Look up

The best time to see Mercury, Venus, Mars, Jupiter, and Saturn in the June night sky

Catching all of the planets is a chance that only comes every few years.

by David Dickinson and Universe Today
Solar System imahge

Sometimes, the Universe offers up an illustration of a ready-made science lesson. Just such an alignment occurs this month, as all of the naked eye planets are in order, from innermost Mercury to outermost Saturn. June 2022 offers early risers the chance to trace out the naked eye planets, from Mercury to Saturn.

Sure, you have to awaken early (it is northern hemisphere summer, after all), but the view is worth it. And unlike many Astro-events, this one requires no special equipment or gear to witness, just a good (to quote Commander Adama from Battlestar Galactica) working set of “Mark-I eyeballs.”

This is not true conjunction or alignment: the worlds of Mercury, Venus, Mars, Jupiter, and Saturn are simply laid out before our fair world in the dawn. This was the sky of the ancients, a gathering of ‘wandering stars’ represented by the planets known since antiquity.

The orderly scene was made complete once bashful Mercury appeared low in the dawn sky in late May, and Mars swapped places with Jupiter after close conjunction on May 29.

When to see Mercury, Venus, and Mars

Venus, the Moon, and Jupiter.

NASA/Bill Dunford

Dawn offers one of the finest astronomical views for 2022.

The planets are at their closest span (just over 90 degrees) on the morning of Saturday, June 4. The orderly row of planets is like something out of an elementary astronomy textbook minus our slot for the Earth between Venus and Mars. The sequence isn’t broken until early July when Mercury departs the scene.

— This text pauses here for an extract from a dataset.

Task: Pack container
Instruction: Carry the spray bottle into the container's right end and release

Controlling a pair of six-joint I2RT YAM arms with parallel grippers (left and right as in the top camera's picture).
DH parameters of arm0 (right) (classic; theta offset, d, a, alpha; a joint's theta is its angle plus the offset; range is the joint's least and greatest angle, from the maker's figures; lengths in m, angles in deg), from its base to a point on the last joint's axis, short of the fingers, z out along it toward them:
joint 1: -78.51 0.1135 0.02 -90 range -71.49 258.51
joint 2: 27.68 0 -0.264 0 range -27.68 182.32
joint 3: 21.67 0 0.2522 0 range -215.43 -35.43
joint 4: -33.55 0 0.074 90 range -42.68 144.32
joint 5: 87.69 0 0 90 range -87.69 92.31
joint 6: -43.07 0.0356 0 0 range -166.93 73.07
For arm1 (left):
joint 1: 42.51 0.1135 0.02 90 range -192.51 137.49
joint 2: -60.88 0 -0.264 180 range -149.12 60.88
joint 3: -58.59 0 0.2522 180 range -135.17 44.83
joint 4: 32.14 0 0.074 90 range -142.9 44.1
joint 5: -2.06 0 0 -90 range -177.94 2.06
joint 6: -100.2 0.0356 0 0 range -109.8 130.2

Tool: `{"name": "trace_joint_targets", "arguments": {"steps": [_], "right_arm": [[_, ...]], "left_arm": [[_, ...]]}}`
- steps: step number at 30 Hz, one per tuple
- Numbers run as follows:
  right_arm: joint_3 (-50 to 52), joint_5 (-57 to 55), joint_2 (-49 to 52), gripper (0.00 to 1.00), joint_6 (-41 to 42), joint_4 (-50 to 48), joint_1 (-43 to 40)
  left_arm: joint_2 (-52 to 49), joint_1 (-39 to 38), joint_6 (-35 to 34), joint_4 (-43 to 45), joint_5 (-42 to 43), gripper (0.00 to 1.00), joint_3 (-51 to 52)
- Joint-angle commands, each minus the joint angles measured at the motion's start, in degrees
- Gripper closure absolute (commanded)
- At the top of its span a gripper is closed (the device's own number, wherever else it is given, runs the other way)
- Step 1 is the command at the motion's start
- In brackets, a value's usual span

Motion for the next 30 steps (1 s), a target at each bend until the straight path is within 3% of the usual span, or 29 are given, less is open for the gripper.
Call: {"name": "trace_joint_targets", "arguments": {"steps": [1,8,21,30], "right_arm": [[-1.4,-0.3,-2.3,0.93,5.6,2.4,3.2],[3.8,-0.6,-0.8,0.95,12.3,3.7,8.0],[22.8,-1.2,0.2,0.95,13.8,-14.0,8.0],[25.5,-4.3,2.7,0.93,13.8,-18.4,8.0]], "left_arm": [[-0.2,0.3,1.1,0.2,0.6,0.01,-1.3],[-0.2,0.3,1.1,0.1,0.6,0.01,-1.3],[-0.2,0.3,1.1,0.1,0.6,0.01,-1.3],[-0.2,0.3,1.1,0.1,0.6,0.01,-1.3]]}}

If you’ve never caught fleeting Mercury, now is a good time to cross the timid planet off of your astronomical “life list.” Mercury reaches its greatest elongation 23 degrees west of the Sun on June 16, 2022.

Of course, catching all of the naked planets about the horizon at once isn’t super-rare but happens once every few years. This is mainly a function of the two slowest worlds, Jupiter overtaking Saturn, which occurs about once every 20 years in their respective orbits. We had just such an event on December 21, 2020, with the ultra-close (6.1’) pass of the two gas giant worlds. This helped set us up for this summer’s dawn layout. Connect the dots of the planets, and you can nearly trace out the ecliptic plane, the flat sheet of Earth’s path around the Sun.

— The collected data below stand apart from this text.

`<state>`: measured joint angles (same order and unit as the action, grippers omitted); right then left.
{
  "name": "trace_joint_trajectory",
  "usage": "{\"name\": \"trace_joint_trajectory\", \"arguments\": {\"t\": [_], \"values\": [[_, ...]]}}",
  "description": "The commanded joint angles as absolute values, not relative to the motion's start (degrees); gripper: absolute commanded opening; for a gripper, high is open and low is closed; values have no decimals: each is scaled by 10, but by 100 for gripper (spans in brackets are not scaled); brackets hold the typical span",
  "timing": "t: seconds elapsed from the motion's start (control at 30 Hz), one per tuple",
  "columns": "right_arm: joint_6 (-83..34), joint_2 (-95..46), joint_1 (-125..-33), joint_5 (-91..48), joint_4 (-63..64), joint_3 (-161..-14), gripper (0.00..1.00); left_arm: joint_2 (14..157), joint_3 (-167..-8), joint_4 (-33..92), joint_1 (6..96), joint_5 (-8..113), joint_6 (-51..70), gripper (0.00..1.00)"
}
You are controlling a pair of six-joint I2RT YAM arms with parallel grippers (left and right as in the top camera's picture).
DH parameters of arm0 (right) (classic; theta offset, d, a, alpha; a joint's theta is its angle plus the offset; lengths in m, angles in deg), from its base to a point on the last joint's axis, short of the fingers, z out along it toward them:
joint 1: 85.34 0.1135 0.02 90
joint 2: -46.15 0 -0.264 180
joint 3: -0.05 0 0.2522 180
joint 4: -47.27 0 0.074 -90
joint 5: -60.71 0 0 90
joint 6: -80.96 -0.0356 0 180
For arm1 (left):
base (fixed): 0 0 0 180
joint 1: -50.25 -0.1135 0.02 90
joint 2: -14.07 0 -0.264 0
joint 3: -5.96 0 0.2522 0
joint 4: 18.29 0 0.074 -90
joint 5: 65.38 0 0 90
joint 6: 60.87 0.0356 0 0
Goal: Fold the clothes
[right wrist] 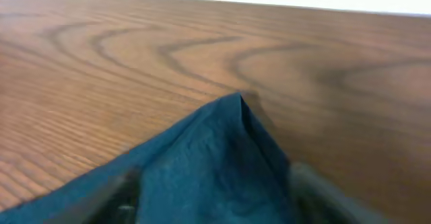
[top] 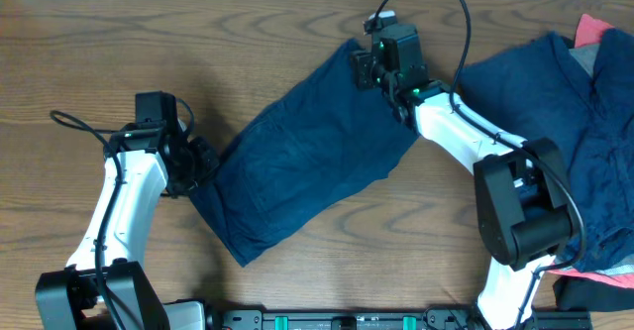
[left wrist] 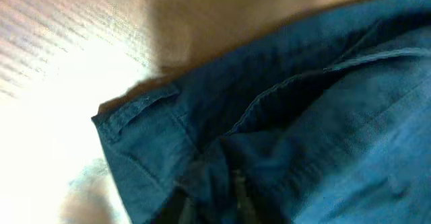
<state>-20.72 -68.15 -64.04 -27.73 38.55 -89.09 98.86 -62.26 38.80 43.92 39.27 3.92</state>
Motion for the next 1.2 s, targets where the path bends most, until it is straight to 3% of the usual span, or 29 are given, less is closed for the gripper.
{"name": "trace_joint_trajectory", "arguments": {"t": [0.0, 0.13, 0.27, 0.4, 0.43, 0.53, 0.73, 1.0, 1.17], "values": [[-210, -644, -655, -273, 384, -895, 73, 986, -632, 386, 438, 390, 36, 34], [-210, -585, -661, -273, 331, -895, 72, 986, -632, 414, 438, 390, 36, 41], [-201, -561, -662, -273, 226, -895, 64, 986, -632, 449, 438, 389, 36, 43], [-196, -579, -662, -274, 109, -894, 55, 986, -632, 500, 438, 382, 25, 66], [-196, -590, -662, -274, 85, -894, 53, 986, -632, 509, 438, 373, 24, 67], [-196, -628, -662, -273, 51, -894, 53, 986, -632, 520, 438, 342, 22, 86], [-197, -689, -662, -274, 37, -894, 56, 986, -631, 518, 439, 342, -4, 89], [-202, -708, -669, -296, -24, -894, 51, 994, -571, 455, 439, 343, -8, 89], [-292, -708, -679, -361, -124, -894, 49, 997, -526, 402, 439, 381, -10, 89]]}}
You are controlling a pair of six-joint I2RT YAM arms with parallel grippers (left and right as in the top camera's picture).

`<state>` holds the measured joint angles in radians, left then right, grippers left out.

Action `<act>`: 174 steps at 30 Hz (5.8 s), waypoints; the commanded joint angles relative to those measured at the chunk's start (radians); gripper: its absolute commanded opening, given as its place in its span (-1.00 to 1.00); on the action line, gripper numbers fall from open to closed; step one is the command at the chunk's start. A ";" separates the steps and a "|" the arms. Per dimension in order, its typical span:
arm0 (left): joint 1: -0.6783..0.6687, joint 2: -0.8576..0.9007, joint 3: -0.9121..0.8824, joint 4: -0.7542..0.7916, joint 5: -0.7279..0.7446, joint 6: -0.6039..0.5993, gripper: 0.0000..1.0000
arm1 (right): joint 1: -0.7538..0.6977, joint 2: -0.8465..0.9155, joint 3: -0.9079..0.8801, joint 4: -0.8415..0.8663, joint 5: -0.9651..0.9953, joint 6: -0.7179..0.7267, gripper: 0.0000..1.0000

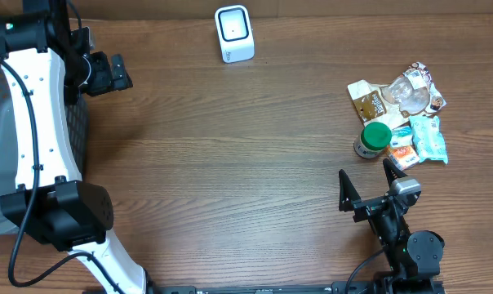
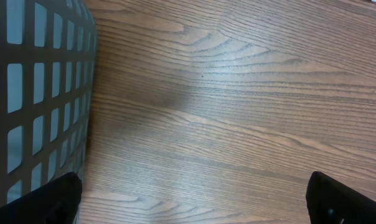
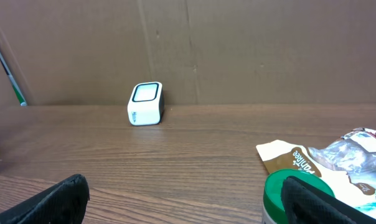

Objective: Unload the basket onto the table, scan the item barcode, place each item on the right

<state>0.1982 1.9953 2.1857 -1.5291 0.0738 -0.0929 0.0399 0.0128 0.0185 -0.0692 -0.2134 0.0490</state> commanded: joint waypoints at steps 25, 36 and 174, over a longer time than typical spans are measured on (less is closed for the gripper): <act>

How to see the Moon and Saturn this month

Saturn in all its glory.


The Moon joins the scene and begins its planetary tour with a 4-degree pass near Saturn on the morning of June 18, 2022. The waning crescent Moon gets even closer to the dawn planets in the proceeding days, actually occulting (passing in front of) Mars for the South Pacific on June 22 and Uranus for Indonesia and Australia on June 24.

The Moon’s June 26 passage 2.6 degrees from Venus also offers up a good guidepost to see Venus in the daytime with the naked eye, using the nearby Moon as a guide.

Mark calendars: 2040

Don’t forget the Moon!


The close conjunction of Jupiter and Venus in 2013 almost sparked conflict between India and China when the pair was briefly suspected to be military spy drones. Remember, astronomy and knowledge of the sky and planets can indeed save lives.

Looking ahead in the 21st century, we see grand planetary groupings that are closer still. Mark your calendars for the evening of September 8, 2040, when all of the naked eye planets (plus the Moon!) will sit just under 10 degrees apart (!) at dusk.

Something to look forward to, for sure. In the meantime, be sure to check out the fine line-up of planets at dawn for an open sky classroom view of the solar system.